= Beginning of Section =

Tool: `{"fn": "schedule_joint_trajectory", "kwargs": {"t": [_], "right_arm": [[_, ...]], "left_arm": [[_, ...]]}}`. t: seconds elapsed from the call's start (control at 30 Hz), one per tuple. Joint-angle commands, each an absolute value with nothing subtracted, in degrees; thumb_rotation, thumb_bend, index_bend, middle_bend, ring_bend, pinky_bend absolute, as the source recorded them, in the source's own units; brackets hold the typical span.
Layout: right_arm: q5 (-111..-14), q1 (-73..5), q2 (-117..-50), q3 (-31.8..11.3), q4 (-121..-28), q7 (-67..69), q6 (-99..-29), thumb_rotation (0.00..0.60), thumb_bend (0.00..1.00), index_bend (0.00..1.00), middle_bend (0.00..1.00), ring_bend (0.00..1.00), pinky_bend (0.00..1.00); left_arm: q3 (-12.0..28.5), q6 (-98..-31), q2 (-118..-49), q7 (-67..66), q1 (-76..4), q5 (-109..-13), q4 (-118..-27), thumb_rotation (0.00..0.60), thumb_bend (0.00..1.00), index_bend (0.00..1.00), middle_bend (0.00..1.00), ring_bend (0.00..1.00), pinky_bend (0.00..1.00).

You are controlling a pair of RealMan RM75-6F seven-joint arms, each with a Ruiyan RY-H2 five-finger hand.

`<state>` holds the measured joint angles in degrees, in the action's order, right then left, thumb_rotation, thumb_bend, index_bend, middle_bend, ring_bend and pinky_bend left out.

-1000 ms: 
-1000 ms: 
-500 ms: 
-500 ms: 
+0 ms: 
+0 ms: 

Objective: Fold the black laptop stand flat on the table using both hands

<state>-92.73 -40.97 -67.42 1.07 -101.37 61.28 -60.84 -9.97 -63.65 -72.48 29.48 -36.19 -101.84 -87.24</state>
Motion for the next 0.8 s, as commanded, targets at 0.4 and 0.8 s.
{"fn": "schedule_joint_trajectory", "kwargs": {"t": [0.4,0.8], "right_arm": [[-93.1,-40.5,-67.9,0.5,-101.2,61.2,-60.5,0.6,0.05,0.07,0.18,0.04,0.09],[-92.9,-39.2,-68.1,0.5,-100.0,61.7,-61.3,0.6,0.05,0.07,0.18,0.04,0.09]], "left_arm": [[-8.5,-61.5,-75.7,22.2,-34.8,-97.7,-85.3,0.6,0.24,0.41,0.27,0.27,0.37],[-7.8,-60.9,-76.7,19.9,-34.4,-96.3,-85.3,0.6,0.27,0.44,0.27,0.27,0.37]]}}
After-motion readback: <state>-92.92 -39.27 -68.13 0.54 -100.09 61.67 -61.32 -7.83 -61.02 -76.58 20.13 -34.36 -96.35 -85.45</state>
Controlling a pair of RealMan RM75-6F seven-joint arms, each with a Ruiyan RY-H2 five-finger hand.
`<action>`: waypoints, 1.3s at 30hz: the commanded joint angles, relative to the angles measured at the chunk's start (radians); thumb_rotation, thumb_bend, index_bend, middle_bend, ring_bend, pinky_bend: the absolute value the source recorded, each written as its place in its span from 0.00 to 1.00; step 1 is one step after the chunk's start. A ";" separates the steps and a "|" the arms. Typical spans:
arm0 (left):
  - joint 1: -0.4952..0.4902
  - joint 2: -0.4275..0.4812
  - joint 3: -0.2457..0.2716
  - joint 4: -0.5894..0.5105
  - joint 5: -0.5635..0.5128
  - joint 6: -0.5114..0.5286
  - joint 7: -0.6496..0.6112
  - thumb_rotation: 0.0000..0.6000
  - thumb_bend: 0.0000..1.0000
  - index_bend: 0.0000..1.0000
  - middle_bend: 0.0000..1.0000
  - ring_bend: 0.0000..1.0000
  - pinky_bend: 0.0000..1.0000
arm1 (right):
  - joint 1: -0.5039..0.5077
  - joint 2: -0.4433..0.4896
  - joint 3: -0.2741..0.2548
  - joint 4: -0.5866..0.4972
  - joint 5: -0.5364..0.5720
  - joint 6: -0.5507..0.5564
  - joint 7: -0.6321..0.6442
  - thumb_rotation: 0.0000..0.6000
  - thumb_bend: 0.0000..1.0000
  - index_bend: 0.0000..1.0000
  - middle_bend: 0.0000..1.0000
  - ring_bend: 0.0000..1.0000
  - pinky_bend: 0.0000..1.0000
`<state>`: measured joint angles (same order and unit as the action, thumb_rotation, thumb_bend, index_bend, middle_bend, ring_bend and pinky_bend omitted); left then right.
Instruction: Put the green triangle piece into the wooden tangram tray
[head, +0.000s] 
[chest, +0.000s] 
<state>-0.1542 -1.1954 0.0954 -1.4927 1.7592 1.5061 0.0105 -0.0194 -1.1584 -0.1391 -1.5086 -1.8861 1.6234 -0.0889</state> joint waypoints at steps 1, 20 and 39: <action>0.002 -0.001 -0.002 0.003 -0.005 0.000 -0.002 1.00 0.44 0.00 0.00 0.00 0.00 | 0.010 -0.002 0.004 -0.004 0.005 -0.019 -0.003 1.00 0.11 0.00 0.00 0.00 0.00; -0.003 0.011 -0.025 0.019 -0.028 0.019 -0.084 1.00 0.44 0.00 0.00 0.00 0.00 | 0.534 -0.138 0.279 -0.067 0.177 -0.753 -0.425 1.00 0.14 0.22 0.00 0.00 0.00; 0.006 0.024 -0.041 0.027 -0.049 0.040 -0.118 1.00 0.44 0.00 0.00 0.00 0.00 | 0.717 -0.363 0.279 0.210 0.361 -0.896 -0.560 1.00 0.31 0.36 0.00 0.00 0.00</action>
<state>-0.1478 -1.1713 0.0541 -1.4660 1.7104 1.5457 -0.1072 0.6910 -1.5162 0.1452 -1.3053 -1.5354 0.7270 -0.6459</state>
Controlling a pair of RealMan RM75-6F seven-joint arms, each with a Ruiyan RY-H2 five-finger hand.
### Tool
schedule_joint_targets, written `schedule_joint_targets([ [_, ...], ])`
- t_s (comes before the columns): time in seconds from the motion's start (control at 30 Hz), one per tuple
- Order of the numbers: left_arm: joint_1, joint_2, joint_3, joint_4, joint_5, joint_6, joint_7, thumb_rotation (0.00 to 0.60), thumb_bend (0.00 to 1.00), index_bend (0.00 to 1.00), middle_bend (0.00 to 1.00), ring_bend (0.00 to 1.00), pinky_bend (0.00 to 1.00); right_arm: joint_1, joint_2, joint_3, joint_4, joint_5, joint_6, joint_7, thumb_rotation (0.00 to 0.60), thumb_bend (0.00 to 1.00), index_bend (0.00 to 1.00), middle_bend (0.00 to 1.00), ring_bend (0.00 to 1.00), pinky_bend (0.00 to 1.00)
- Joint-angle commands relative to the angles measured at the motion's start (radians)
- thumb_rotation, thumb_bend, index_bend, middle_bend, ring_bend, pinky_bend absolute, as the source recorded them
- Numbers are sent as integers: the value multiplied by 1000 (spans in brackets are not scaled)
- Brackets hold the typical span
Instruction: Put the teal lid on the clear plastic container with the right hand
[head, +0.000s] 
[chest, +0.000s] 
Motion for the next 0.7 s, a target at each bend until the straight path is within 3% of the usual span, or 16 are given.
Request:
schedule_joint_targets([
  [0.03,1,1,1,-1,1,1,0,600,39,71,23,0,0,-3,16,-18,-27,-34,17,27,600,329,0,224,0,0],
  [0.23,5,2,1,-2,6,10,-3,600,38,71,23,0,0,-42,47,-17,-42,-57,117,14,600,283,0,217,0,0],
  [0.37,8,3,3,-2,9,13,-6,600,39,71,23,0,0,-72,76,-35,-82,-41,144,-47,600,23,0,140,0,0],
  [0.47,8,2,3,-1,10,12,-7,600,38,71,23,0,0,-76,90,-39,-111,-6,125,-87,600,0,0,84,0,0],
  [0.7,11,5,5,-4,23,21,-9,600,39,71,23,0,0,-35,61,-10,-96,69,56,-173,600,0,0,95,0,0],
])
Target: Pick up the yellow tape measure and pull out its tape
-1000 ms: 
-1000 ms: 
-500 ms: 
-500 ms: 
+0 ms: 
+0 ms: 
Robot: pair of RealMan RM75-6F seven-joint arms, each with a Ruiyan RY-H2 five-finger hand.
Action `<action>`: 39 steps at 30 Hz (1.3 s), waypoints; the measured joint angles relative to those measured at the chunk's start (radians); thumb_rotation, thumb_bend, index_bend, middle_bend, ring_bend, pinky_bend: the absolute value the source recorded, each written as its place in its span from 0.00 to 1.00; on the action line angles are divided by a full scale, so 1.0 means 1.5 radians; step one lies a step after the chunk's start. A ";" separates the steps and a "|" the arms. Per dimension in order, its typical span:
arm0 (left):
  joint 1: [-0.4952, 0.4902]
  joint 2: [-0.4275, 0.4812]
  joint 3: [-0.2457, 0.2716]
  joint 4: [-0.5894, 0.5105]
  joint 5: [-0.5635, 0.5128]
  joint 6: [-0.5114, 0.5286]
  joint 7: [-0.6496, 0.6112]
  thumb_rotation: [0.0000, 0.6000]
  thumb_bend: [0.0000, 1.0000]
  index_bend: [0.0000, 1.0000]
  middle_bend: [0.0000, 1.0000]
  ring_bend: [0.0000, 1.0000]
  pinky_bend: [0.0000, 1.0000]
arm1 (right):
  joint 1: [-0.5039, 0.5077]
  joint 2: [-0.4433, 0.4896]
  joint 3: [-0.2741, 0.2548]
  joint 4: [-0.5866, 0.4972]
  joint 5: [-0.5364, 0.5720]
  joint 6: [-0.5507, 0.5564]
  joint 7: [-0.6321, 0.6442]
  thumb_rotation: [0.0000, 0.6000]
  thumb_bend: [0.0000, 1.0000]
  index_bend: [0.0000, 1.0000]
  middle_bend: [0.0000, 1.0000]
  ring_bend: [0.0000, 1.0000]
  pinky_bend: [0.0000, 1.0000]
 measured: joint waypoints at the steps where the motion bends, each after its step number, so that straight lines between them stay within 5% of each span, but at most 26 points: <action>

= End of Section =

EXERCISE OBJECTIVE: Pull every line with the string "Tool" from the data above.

TASK SOLUTION:
Tool: `{"fn": "schedule_joint_trajectory", "kwargs": {"t": [_], "right_arm": [[_, ...]], "left_arm": [[_, ...]]}}`. t: seconds elapsed from the call's start (control at 30 Hz), one per tuple. Joint-angle commands, each an absolute value with nothing subtracted, in degrees; thumb_rotation, thumb_bend, index_bend, middle_bend, ring_bend, pinky_bend absolute, as the source recorded them, in the source's own units; brackets hold the typical span.
### Tool

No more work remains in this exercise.